The present invention relates to a multi-cylinder internal combustion engine which is capable of regulating the number of cylinders in operation by shifting a given number of cylinders to rest, and aims to obviate shocks caused by fluctuation in the output at the time of such switching.
There have been known in prior art multi-cylinder engines which can increase the combustion efficiency of cylinders in operation to prevent toxic exhaust gas or which can reduce pumping loss through an increase in load rate to better fuel economy, by shifting the number of operating cylinders from the total number at low-load to a given number. There are conventionally known various methods for suspending the operation of cylinders such as disclosed in U.S. Pat. No. 4,221,200, U.S. Pat. No. 4,221,201 and BP No. 2,075,118. In one of such methods, the operation of the intake and exhaust valves(s) is suspended; it is also known to stop the operation of a fuel supply system provided for each cylinder (in many cases an electrically controlled fuel injection valve provided on branched pipes of the intake manifold) or the like.
These multi-cylinder engines, however, are defective in that the output of the engine would fluctuate when the operation of cylinders is suspended, and when carried on automotive vehicles, it might cause a shock, presenting difficulties in smooth driving.
The present invention aims to provide a multi-cylinder internal combustion engine characterized by a control unit which is capable of shifting the number of cylinders in operation from an arbitrary number (hereinafter called) Z1 -cylinder operation) to another arbitrary number (hereinafter called Z2 -cylinder operation) without causing fluctuation in the output nor shock. In order to achieve the above object, the multi-cylinder engine according to the present invention comprises a plurality of cylinders which are supplied with air via one common throttle valve and a control unit for regulating the number of cylinders which suspends the operation of a given number of cylinders by intercepting the air supply to said cylinders. In order to shift the number of cylinders in operation, the control unit is so constructed as to shift said number at an arbitrary engine rotation rate under a driving condition when the outputs before and after shift substantially coincide at the same degree of opening of the throttle valve.

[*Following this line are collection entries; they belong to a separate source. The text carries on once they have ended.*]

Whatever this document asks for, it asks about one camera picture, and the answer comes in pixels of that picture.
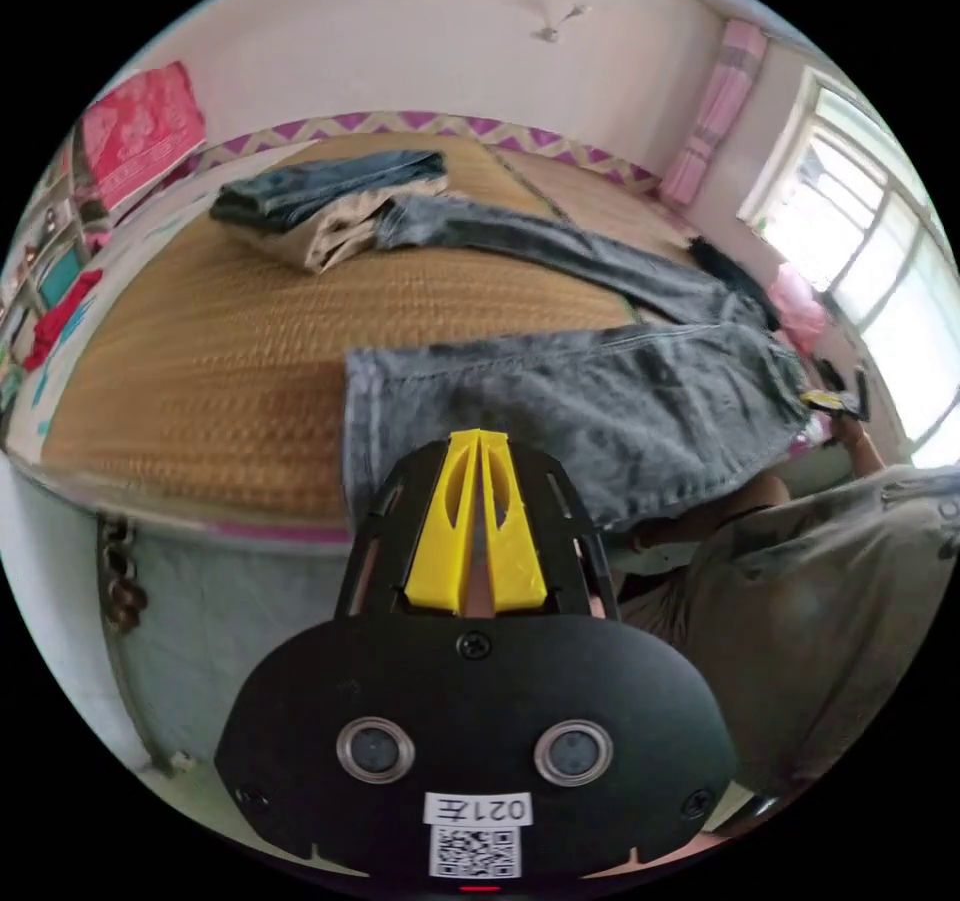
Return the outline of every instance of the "ceiling light fixture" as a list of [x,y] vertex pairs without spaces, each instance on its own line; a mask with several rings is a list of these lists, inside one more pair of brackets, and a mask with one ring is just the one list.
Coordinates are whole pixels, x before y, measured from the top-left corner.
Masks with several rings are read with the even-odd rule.
[[547,44],[556,44],[560,40],[560,25],[573,18],[579,18],[590,10],[588,4],[575,4],[556,24],[544,25],[539,31],[533,32],[533,37]]

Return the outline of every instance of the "window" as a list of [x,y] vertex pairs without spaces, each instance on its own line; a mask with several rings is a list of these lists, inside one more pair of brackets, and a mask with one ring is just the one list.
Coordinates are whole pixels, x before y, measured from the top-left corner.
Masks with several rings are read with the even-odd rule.
[[960,460],[960,279],[919,175],[875,112],[812,70],[778,147],[741,219],[859,339],[903,456]]

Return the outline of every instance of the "camera lens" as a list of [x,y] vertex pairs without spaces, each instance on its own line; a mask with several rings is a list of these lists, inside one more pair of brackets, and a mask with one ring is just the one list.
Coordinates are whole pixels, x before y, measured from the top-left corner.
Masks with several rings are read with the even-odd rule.
[[350,754],[364,771],[382,774],[400,759],[400,746],[382,728],[361,728],[350,742]]
[[613,758],[610,735],[592,721],[562,721],[545,731],[534,749],[541,776],[561,787],[599,778]]
[[576,778],[600,760],[600,745],[586,731],[568,731],[550,745],[547,757],[560,774]]
[[337,738],[337,758],[358,781],[388,784],[402,778],[413,764],[413,742],[398,725],[384,718],[351,721]]

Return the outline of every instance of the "label sticker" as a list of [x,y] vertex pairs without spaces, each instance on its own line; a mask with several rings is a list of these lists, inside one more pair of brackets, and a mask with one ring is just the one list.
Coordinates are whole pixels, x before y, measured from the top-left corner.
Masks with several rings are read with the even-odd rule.
[[430,828],[430,876],[471,880],[520,877],[520,829]]
[[523,828],[533,824],[528,791],[519,794],[434,794],[423,803],[423,823],[444,828]]

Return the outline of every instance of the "purple zigzag pattern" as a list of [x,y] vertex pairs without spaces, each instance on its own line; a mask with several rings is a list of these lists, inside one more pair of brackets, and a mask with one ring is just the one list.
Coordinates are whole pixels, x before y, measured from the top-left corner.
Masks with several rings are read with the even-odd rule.
[[610,181],[637,193],[649,191],[653,175],[642,165],[632,164],[602,148],[581,144],[545,128],[524,127],[496,118],[449,115],[437,111],[354,111],[324,118],[309,118],[276,125],[256,134],[244,134],[192,155],[162,186],[184,180],[226,164],[248,151],[256,138],[256,151],[291,144],[294,139],[320,141],[345,134],[384,134],[392,131],[473,137],[491,147],[507,151],[526,151],[561,161],[574,167],[597,171]]

FIGS. 1-3 show embodiments according to the present invention:
FIG. 1 shows a graph explaining a cross point;
FIG. 2 shows the structure of the variable displacement engine;
FIG. 3 is a block diagram of the control unit.
The present invention will now be described in detail by way of an embodiment with reference to the accompanying drawings.
In a variable displacement engine with a mechanism having a plurality of cylinders which are supplied with air via one common throttle valve and a system which intercepts the air supply to said cylinders held in suspension via said valve by such as the method for stopping intake/exhaust valve operation, the method for introducing atmospheric air, the method for recycling exhaust gas etc., there exists a point at a certain degree of opening of the valve (hereinafter called the cross point) where the output of the engine under the Z1 -cylinder operation, i.e. 4-cylinder operation in FIG. 1, coincides with the output under the Z2 -cylinder operation, i.e. 2-cylinder operation in FIG. 1, when the degree of opening of the throttle valve is varied while maintaining the rate of rotation of the engine constant. This is because while in the driving range where the degree of opening of the throttle valve is smaller, the combustion efficiency in the 4-cylinder operation decreases and the pumping loss increases, such defects are alleviated in the 2-cylinder operation.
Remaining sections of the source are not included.